----- DATA SUPPLIED

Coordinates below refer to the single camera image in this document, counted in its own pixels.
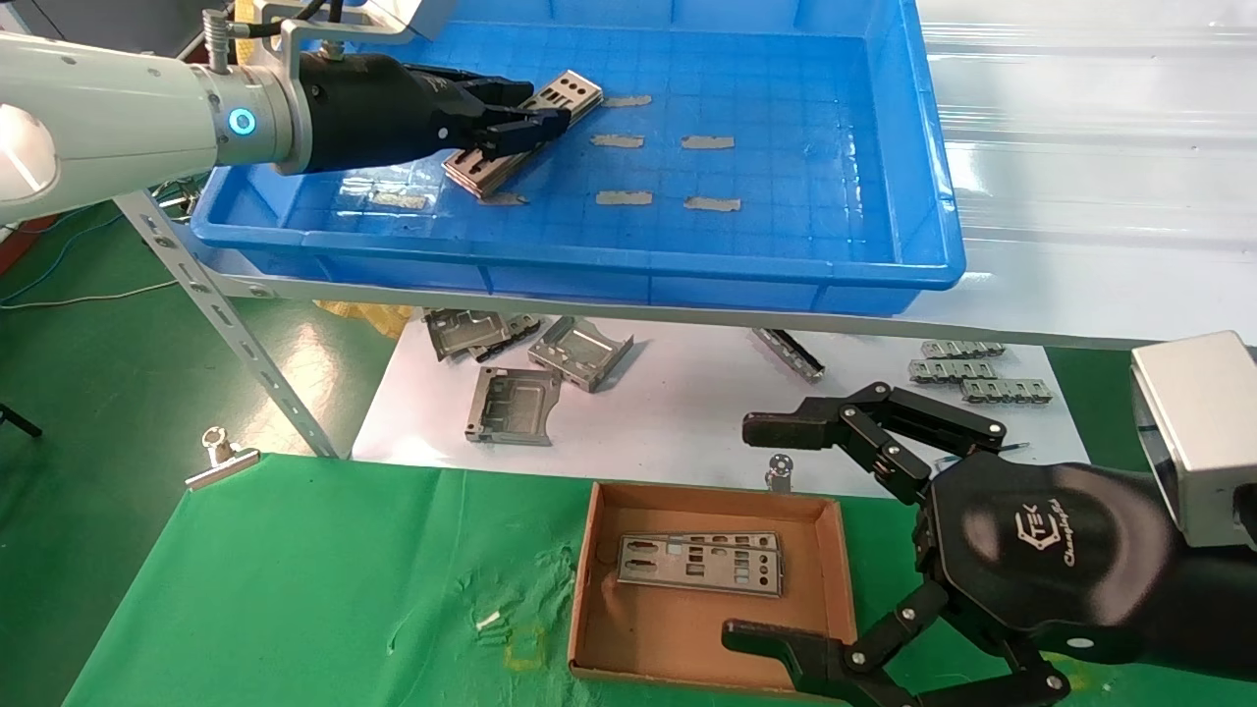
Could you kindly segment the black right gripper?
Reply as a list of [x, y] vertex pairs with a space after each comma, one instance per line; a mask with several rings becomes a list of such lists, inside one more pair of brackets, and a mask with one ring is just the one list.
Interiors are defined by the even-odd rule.
[[[887, 382], [742, 420], [748, 447], [838, 448], [900, 502], [926, 498], [941, 577], [1002, 625], [1126, 624], [1179, 551], [1155, 482], [1079, 462], [1002, 460], [993, 454], [1006, 434], [1002, 421]], [[929, 486], [931, 465], [901, 437], [962, 458], [992, 454], [957, 462]], [[854, 644], [732, 619], [724, 647], [778, 660], [794, 692], [848, 706], [1055, 706], [1068, 698], [1068, 678], [1024, 639], [1001, 643], [1006, 676], [919, 694], [892, 681], [886, 665], [947, 613], [949, 599], [939, 582], [923, 582]]]

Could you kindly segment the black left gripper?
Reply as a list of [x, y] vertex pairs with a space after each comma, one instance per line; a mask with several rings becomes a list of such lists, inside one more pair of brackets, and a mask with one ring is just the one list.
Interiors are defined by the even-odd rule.
[[[409, 164], [441, 148], [509, 157], [561, 137], [572, 121], [566, 108], [517, 108], [534, 96], [533, 83], [446, 67], [405, 67], [385, 54], [329, 60], [304, 53], [298, 81], [310, 118], [303, 174]], [[459, 86], [490, 106], [463, 116]]]

----------

▶ **EXERCISE REQUIREMENTS**:
Please retype the data exactly, but do not carry over any picture.

▶ **OUTPUT BELOW**:
Coordinates below refer to the single camera image in this document, counted in its own pixels.
Could you kindly segment the black right gripper?
Reply as a list of [x, y] vertex pairs with a space after each comma, one instance per line; a mask with several rings becomes a list of such lists, inside one more pair of brackets, and a mask with one ring is just the one list.
Interiors are defined by the even-odd rule.
[[[887, 382], [742, 420], [748, 447], [838, 448], [900, 502], [926, 498], [941, 577], [1002, 625], [1126, 624], [1179, 551], [1155, 482], [1079, 462], [1002, 460], [993, 454], [1006, 434], [1002, 421]], [[929, 486], [931, 465], [901, 437], [962, 458], [992, 454], [957, 462]], [[854, 644], [732, 619], [724, 647], [778, 660], [794, 692], [848, 706], [1055, 706], [1068, 698], [1068, 678], [1024, 639], [1001, 643], [1006, 676], [919, 694], [892, 681], [886, 665], [947, 613], [949, 599], [939, 582], [923, 582]]]

Could you kindly segment the black left gripper?
Reply as a list of [x, y] vertex pairs with a space after each comma, one instance per line; a mask with several rings becomes a list of such lists, inside one more pair of brackets, and a mask with one ring is just the one list.
Interiors are defined by the even-odd rule.
[[[409, 164], [441, 148], [509, 157], [561, 137], [572, 121], [566, 108], [517, 108], [534, 96], [533, 83], [446, 67], [405, 67], [385, 54], [329, 60], [304, 53], [298, 81], [310, 118], [303, 174]], [[459, 86], [490, 106], [463, 116]]]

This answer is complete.